An exact transcription of all the data is required.

▶ **STORED DATA**:
-- Opening Marker --
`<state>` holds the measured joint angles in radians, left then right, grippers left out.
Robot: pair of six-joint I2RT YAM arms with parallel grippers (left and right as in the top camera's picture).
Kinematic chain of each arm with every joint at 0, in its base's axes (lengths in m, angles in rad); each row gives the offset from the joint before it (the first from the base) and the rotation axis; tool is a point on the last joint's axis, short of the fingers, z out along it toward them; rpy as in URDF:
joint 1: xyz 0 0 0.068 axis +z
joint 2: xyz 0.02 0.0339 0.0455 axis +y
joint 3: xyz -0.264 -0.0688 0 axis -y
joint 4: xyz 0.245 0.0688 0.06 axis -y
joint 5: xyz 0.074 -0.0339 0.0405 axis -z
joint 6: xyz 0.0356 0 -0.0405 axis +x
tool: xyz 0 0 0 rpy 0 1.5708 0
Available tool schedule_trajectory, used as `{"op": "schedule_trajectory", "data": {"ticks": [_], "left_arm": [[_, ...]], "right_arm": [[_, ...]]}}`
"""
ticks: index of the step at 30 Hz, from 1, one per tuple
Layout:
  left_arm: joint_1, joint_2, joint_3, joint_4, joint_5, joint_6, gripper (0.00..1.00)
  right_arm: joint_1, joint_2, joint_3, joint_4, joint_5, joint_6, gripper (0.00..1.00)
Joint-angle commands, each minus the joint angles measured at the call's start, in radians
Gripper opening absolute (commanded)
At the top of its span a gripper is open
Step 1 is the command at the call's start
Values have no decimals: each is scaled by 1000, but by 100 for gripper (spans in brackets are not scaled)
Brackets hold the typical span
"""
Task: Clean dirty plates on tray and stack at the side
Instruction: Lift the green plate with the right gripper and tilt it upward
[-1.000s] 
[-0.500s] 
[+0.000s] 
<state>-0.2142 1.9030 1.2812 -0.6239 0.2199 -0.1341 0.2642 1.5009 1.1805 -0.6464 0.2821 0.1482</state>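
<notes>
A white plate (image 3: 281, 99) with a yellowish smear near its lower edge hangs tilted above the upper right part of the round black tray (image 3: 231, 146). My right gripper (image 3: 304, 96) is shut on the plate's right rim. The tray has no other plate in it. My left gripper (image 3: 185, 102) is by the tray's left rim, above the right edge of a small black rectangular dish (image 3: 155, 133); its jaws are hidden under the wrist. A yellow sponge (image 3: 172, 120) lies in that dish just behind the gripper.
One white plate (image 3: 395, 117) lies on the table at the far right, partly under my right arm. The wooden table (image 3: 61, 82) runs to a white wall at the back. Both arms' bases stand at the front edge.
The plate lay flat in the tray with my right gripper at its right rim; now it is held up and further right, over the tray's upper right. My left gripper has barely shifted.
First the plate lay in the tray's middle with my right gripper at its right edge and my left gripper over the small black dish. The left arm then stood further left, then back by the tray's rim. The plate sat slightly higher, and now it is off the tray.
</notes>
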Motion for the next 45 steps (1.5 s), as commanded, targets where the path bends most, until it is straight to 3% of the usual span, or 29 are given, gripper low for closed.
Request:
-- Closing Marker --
▶ **THE ANSWER**:
`<state>` holds the measured joint angles in radians, left then right, grippers left out.
Robot: pair of six-joint I2RT YAM arms with parallel grippers (left and right as in the top camera's picture).
Kinematic chain of each arm with every joint at 0, in its base's axes (lengths in m, angles in rad); each row gives the offset from the joint before it (the first from the base) and the rotation axis; tool is a point on the last joint's axis, short of the fingers, z out along it toward them; rpy as in URDF:
joint 1: xyz 0 0 0.068 axis +z
joint 2: xyz 0.02 0.0339 0.0455 axis +y
joint 3: xyz -0.264 -0.0688 0 axis -y
joint 4: xyz 0.245 0.0688 0.06 axis -y
joint 5: xyz 0.074 -0.0339 0.0405 axis -z
joint 6: xyz 0.0356 0 -0.0405 axis +x
tool: xyz 0 0 0 rpy 0 1.5708 0
Available tool schedule_trajectory, used as `{"op": "schedule_trajectory", "data": {"ticks": [_], "left_arm": [[_, ...]], "right_arm": [[_, ...]]}}`
"""
ticks: index of the step at 30 Hz, from 1, one per tuple
Layout:
  left_arm: joint_1, joint_2, joint_3, joint_4, joint_5, joint_6, gripper (0.00..1.00)
  right_arm: joint_1, joint_2, joint_3, joint_4, joint_5, joint_6, gripper (0.00..1.00)
Joint-angle commands, each minus the joint angles measured at the call's start, in radians
Gripper opening absolute (commanded)
At the top of its span a gripper is open
Step 1 is the command at the call's start
Values have no decimals: each is scaled by 1000, but by 100 for gripper (spans in brackets are not scaled)
Brackets hold the typical span
"""
Task: Clean dirty plates on tray and stack at the side
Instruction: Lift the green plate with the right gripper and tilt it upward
[-1.000s] 
[-0.500s] 
[+0.000s] 
<state>-0.2142 1.9030 1.2812 -0.6239 0.2199 -0.1341 0.2642 1.5009 1.1805 -0.6464 0.2821 0.1482</state>
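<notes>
A white plate (image 3: 281, 99) with a yellowish smear near its lower edge hangs tilted above the upper right part of the round black tray (image 3: 231, 146). My right gripper (image 3: 304, 96) is shut on the plate's right rim. The tray has no other plate in it. My left gripper (image 3: 185, 102) is by the tray's left rim, above the right edge of a small black rectangular dish (image 3: 155, 133); its jaws are hidden under the wrist. A yellow sponge (image 3: 172, 120) lies in that dish just behind the gripper.
One white plate (image 3: 395, 117) lies on the table at the far right, partly under my right arm. The wooden table (image 3: 61, 82) runs to a white wall at the back. Both arms' bases stand at the front edge.
The plate lay flat in the tray with my right gripper at its right rim; now it is held up and further right, over the tray's upper right. My left gripper has barely shifted.
First the plate lay in the tray's middle with my right gripper at its right edge and my left gripper over the small black dish. The left arm then stood further left, then back by the tray's rim. The plate sat slightly higher, and now it is off the tray.
</notes>
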Motion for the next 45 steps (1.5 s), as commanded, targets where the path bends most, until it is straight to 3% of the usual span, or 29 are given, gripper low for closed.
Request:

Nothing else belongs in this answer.